§ **PROBLEM DESCRIPTION**
The reply to the records below should contain exactly the lines from the line with "right gripper left" through the line with "<point>52,26</point>", and nothing besides.

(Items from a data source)
#####
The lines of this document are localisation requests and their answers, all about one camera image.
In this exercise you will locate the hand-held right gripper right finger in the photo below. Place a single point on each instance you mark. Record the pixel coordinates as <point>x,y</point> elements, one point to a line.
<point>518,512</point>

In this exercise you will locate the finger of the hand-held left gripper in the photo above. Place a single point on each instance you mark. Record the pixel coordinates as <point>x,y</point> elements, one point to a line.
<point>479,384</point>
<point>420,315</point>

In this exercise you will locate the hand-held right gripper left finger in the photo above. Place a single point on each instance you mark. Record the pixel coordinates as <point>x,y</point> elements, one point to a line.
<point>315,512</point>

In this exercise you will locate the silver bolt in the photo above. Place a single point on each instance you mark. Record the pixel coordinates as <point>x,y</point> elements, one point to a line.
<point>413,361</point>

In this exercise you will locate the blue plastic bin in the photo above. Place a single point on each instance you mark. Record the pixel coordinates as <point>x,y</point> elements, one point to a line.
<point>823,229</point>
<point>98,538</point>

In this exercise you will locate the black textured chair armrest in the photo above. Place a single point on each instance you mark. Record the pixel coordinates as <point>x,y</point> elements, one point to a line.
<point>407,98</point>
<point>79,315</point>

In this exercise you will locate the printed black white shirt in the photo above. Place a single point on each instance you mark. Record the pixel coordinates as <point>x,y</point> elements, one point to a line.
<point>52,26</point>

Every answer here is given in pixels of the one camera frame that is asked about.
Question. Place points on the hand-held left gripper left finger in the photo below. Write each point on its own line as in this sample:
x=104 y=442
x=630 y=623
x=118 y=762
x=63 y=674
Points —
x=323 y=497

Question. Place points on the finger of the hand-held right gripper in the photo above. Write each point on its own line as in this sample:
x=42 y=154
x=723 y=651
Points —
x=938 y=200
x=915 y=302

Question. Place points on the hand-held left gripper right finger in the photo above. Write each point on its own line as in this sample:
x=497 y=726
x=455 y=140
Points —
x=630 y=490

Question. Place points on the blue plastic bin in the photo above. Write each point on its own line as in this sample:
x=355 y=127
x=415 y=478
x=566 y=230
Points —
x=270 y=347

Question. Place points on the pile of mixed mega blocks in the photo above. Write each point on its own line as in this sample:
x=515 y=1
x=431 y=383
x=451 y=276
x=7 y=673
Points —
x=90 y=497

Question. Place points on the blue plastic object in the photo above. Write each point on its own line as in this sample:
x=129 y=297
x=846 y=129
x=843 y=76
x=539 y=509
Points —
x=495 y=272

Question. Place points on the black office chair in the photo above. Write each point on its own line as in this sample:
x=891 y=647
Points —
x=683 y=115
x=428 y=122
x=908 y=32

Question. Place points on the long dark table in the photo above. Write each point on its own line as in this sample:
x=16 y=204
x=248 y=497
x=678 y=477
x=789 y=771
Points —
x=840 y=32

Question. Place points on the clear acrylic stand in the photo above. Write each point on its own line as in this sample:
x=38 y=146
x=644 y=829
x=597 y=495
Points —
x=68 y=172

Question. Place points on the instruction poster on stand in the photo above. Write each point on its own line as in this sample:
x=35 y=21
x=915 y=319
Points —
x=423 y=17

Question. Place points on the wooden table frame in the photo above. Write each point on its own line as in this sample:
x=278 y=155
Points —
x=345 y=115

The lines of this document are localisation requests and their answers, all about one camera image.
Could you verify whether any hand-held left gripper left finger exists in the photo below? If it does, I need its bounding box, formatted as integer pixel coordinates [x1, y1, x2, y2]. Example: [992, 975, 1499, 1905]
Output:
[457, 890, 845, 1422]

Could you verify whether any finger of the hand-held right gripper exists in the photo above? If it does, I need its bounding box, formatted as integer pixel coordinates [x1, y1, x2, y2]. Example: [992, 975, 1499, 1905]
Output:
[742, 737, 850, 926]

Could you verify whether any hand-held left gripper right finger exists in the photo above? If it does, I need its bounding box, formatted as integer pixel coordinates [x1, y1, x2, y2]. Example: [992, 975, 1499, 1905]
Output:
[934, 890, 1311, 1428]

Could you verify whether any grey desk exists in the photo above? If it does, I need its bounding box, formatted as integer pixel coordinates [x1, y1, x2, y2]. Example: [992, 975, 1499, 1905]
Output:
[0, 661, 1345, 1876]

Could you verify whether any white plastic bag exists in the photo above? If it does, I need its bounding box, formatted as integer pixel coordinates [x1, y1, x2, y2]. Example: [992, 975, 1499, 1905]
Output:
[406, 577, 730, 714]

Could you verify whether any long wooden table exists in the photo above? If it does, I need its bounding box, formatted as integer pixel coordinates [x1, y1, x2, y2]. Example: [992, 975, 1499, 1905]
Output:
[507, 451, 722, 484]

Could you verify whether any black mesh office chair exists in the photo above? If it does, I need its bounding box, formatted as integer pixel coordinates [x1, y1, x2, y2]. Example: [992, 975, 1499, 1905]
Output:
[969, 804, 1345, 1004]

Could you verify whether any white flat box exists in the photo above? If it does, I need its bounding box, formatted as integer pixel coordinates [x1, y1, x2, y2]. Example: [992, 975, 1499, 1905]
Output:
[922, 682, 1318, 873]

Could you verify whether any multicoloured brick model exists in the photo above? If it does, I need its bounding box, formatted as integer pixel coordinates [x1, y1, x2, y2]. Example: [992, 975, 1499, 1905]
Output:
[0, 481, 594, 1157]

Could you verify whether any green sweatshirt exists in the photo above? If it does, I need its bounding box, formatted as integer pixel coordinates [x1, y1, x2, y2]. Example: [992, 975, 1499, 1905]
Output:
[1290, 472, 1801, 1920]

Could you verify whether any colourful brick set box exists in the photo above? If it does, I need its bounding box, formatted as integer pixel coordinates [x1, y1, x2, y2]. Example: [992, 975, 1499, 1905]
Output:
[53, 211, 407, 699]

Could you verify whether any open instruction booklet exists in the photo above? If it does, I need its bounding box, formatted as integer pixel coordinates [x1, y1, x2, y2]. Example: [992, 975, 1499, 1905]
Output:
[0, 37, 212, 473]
#####
§ **ANSWER SPACE**
In this exercise you will locate the hand-held right gripper left finger in the photo above. Place a single point on each instance you mark. Record the pixel coordinates as <point>x,y</point> elements, one point to a line.
<point>315,512</point>

In this exercise you will locate the silver bolt in the photo above. Place a single point on each instance you mark. Record the pixel coordinates as <point>x,y</point> elements, one point to a line.
<point>413,361</point>

In this exercise you will locate the blue plastic bin in the photo above. Place a single point on each instance you mark. Record the pixel coordinates as <point>x,y</point> elements, one point to a line.
<point>823,229</point>
<point>98,538</point>

In this exercise you will locate the black textured chair armrest in the photo above. Place a single point on each instance you mark. Record the pixel coordinates as <point>x,y</point> elements, one point to a line.
<point>407,98</point>
<point>79,315</point>

In this exercise you will locate the printed black white shirt in the photo above. Place a single point on each instance you mark. Record the pixel coordinates as <point>x,y</point> elements, one point to a line.
<point>52,26</point>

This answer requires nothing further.